AFRICA and China are readying for the 2021 Forum on China-Africa Co-operation that will be held in Senegal next week (November 29-30).
This year’s conference is significant because it marks a major milestone of two decades since the first summit was held in Beijing in 2000.
FOCAC, the meeting between China and African countries, is arguably the most important framework between the continent as a bloc and a foreign partner, with the relationship between Africa and China growing in leaps and bounds over the past two decades.
Zimbabwe is among the countries that are enjoying increasing co-operation with Beijing that has so far yielded a number of benefits from infrastructural developments, funding, trade, tourism, energy, among other areas.
The numbers — such as the billions of dollars in aid and trade between the two sides; or the increasing political significance of the co-operation — point to the making of a formidable force in global geopolitics.
Further, the peoples of China and Africa, itself a vast continent of different countries, are finding each other and understanding each other’s needs more than ever in more than half a century of modern diplomatic relations.
But how did it all begin?
China and Africa have a long history of co-operation dating back to centuries. However, China as part of its modernisation which began in the 1970s, has established dynamic and progressive diplomatic relations with political parties and governments, leading it to support liberation movements as well as post-Independence governments.
China has found itself in a favourable position because of it having never colonised any country. Instead, the country was a victim of colonialism itself, something that draws it closer to Africa because of a shared history.

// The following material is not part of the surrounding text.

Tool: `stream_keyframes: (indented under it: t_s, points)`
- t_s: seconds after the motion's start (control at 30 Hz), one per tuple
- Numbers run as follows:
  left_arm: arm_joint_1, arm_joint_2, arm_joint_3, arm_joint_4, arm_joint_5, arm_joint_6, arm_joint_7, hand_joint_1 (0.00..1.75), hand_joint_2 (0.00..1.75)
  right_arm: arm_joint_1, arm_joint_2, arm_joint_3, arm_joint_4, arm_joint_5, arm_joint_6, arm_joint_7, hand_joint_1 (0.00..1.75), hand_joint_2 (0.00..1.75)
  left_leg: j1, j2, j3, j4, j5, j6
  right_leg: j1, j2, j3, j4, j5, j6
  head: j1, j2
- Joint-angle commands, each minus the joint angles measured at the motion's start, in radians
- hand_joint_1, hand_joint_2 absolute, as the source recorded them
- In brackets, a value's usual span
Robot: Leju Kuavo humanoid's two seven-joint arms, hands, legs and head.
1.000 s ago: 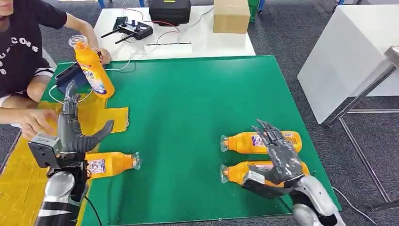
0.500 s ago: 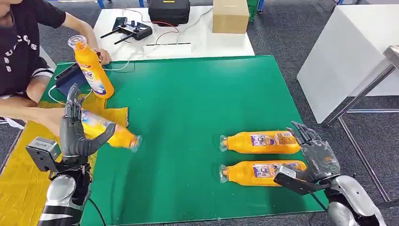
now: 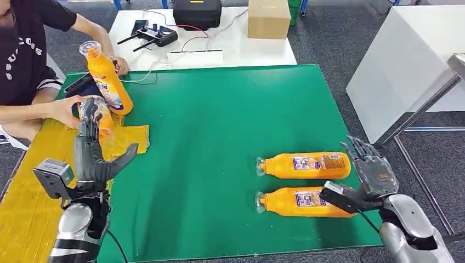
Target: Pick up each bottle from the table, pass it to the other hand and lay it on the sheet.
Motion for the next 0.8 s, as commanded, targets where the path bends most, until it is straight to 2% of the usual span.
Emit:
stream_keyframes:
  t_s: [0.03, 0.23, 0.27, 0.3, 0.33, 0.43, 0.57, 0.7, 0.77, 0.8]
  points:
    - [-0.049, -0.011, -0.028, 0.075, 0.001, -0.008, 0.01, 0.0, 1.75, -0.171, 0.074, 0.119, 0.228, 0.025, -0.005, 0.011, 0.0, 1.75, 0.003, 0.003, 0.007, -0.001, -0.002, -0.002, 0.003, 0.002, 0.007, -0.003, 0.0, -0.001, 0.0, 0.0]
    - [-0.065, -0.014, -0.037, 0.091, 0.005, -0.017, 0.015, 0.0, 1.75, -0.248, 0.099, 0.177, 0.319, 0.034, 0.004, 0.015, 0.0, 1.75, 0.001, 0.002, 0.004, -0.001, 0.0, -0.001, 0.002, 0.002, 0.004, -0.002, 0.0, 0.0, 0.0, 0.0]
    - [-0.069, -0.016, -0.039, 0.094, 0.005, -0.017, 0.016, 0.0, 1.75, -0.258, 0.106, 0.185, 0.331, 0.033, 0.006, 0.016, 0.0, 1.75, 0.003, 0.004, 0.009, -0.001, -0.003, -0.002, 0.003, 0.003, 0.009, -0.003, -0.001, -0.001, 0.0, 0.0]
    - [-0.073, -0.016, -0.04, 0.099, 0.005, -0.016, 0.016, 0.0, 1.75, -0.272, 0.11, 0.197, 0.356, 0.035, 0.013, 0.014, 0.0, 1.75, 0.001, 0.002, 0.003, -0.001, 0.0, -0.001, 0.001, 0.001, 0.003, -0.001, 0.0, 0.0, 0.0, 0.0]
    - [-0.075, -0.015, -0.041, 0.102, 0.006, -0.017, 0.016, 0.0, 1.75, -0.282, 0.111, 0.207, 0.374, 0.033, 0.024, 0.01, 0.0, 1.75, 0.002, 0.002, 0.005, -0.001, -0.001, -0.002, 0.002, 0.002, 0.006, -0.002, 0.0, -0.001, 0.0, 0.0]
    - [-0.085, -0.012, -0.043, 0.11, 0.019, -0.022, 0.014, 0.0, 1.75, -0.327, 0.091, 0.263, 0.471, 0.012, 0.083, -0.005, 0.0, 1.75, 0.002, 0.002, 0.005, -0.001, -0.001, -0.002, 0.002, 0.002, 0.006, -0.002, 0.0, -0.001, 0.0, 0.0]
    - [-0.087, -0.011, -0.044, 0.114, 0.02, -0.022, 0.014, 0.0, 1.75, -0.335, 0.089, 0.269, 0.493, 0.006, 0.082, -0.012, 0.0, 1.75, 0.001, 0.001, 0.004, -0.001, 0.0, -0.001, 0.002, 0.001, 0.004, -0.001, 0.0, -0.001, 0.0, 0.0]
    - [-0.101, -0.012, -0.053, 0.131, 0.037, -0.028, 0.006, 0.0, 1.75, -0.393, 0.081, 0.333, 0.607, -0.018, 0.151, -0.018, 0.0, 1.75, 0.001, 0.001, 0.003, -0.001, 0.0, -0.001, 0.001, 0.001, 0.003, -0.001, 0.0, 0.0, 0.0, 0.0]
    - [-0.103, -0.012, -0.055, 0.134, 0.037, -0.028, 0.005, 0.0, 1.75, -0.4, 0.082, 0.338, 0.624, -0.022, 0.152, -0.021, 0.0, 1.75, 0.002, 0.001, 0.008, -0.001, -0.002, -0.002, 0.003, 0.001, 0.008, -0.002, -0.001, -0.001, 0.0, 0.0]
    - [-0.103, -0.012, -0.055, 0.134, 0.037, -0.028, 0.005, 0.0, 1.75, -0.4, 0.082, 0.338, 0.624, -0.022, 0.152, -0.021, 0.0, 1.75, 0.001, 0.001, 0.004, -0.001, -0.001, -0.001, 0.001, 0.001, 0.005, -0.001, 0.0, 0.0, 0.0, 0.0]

China is the biggest developing country, making it a close kin with Africa, many countries of which are following its developmental journey as a blueprint for their own advancement with vital lessons from China.
On top of that, China has made co-operation with Africa a cornerstone strategy in its vision of a “global shared future”. In the year 2000, China and Africa made the most concrete step to formalise and crystalise their relationship within a framework that gave birth to FOCAC.

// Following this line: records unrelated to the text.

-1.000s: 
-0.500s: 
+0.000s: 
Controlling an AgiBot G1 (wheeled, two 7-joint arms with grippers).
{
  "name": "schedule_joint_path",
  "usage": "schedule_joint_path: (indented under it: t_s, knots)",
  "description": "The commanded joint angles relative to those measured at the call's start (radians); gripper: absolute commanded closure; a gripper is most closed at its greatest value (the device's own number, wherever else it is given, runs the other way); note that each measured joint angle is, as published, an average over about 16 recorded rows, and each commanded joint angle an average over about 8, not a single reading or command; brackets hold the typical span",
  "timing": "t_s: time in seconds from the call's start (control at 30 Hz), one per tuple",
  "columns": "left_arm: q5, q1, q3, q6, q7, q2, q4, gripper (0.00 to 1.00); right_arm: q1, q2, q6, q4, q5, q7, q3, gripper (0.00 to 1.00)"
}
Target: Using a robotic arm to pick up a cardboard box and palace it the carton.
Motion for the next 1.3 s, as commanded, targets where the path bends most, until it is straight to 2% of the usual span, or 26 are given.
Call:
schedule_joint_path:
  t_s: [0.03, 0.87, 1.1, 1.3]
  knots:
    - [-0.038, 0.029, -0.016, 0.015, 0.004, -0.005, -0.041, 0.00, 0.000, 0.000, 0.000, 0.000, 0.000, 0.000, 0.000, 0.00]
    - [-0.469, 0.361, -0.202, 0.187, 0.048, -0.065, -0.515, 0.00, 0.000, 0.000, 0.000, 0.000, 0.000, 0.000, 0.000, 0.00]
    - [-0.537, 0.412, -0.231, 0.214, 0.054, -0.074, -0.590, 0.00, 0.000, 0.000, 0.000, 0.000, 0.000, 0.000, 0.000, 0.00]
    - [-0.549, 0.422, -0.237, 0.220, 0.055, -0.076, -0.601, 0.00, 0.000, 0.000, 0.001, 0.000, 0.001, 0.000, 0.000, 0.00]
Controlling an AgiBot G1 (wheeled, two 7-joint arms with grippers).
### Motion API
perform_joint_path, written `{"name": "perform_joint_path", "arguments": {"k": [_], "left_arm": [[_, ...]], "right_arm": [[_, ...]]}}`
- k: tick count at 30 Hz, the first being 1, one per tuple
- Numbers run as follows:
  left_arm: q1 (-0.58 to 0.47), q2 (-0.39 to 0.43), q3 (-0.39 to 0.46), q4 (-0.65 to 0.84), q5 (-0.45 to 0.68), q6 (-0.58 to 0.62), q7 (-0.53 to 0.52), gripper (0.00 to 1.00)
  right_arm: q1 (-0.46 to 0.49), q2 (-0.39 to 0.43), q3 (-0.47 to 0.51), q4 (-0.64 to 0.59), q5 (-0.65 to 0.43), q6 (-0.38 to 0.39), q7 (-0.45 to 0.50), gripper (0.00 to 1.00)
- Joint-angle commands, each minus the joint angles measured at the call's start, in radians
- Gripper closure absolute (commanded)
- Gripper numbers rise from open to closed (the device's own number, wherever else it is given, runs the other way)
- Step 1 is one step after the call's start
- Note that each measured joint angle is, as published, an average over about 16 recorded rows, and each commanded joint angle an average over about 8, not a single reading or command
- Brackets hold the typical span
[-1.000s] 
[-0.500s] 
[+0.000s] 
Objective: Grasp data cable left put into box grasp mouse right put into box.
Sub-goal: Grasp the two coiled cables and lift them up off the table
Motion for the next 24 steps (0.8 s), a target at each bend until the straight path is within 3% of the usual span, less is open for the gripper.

A ministerial conference was held in Beijing from October 10-12, 2000 with Chinese President Jiang Zemin, Premier Zhu Rongji of the State Council and Vice President Hu Jintao of the People’s Republic of China participating in the conference. The meeting comprised more than 80 ministers from China and 44 countries and representatives from 17 international and regional organisations.
African attendees included President Gnassingbé Eyadéma of Togo, President Abdelaziz Bouteflika of Algeria, President Frederick Chiluba of Zambia, President Benjamin William Mkapa of Tanzania, and Secretary-General Dr Salim Ahmed Salim of the then Organisation of African Unity, now African Union. The conference passed the Beijing Declaration of the Forum on China–Africa Co-operation and the Programme for China–Africa Co-operation in Economic and Social Development. Since then, a number of mechanisms at ministerial and diplomatic levels have been initiated.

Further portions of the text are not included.